Summit medical director: fetal viability not discussed..."None are viable"
From today's Birmingham News:
In a detailed report on Summit released Friday, Summit's medical director is quoted discussing the fetal viability testing with a state investigator.
"When asked about the viability of the fetus, she responded, `I guess we don't technically discuss it; none are viable,'" according to the report.
That's a bald-faced lie, of course; I'm no expert, but I'd be willing to bet that 6 pounds 4 ounces is pretty "viable" in anyone's book. Either way, though, it wouldn't make much difference, at least as far as the law is concerned. For all practical purposes, Roe v. Wade and its companion case, Doe v. Bolton, make abortion on demand legal throughout pregnancy, regardless the viability of the fetus. If Summit would only have filled out its paperwork correctly and followed the right procedures, this tragic episode would never have made headlines.
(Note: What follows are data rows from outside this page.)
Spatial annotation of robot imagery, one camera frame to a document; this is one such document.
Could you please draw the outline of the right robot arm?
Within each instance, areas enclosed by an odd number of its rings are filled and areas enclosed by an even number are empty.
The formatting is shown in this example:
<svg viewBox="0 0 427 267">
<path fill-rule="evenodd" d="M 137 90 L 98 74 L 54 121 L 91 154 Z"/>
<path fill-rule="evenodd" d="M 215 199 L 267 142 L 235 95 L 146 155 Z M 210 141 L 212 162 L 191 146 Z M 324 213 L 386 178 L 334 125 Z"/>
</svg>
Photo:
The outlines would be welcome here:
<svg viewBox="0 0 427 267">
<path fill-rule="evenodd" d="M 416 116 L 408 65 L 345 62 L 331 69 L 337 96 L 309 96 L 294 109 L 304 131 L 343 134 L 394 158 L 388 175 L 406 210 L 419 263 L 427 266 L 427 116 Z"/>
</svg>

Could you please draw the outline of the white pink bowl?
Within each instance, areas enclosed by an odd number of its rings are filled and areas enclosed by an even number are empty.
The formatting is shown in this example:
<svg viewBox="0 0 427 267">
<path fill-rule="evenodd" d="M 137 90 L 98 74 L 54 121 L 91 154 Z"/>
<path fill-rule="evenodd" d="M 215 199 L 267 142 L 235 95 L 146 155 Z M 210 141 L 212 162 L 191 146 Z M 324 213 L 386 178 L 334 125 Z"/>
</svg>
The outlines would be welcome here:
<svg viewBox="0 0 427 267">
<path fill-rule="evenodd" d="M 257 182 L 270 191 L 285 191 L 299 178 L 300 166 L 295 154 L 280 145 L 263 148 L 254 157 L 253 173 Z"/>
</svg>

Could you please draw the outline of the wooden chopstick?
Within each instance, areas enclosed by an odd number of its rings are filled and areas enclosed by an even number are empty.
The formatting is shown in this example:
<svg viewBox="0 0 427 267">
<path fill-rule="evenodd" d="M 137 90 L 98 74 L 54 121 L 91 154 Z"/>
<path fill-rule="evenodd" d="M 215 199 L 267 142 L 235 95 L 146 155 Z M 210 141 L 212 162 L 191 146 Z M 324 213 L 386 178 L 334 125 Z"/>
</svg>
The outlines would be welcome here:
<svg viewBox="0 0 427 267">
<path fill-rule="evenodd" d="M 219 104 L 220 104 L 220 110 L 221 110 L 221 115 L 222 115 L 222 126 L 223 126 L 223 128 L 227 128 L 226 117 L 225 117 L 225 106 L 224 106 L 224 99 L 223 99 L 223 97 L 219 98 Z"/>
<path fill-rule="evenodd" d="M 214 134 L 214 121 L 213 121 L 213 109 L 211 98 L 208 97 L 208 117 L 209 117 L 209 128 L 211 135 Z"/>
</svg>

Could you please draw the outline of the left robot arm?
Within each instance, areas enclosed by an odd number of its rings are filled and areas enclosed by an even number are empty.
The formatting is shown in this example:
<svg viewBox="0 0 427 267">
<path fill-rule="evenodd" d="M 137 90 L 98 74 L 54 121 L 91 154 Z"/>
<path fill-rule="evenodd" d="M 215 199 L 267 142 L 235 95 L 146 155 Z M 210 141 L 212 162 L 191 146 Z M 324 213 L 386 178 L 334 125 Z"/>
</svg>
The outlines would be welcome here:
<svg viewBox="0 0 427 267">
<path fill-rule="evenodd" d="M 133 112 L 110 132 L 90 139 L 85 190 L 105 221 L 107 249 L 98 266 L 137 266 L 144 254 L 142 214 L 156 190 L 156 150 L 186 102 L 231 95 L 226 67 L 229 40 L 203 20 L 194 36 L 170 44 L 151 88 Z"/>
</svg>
Until Roe and Doe are overturned, there's little that Alabama or any other state can do to stop abortion on demand up to the moment of birth. Ramesh Ponnuru discusses this his new book, Party of Death, which I skimmed through at the bookstore earlier this weekend. In Chapter One, he discusses the radicalism of Roe, elaborating on a point he made in this NRO article:
The true radicalism of Roe is still not sufficiently appreciated. Many educated people believe that Roe legalized abortion only in the first trimester, allowing it to be restricted in the second and banned in the third. In fact, Doe v. Bolton, handed down the same day as Roe, took back those apparent concessions. Abortions had to be allowed at all stages of pregnancy whenever continued pregnancy was said to jeopardize a woman's "physical, emotional, psychological, [or] familial" health.
Many Americans are unaware of just how far the Supreme Court went in Roe. It's sad that it takes a tragedy like the one last week in Birmingham to make us ask.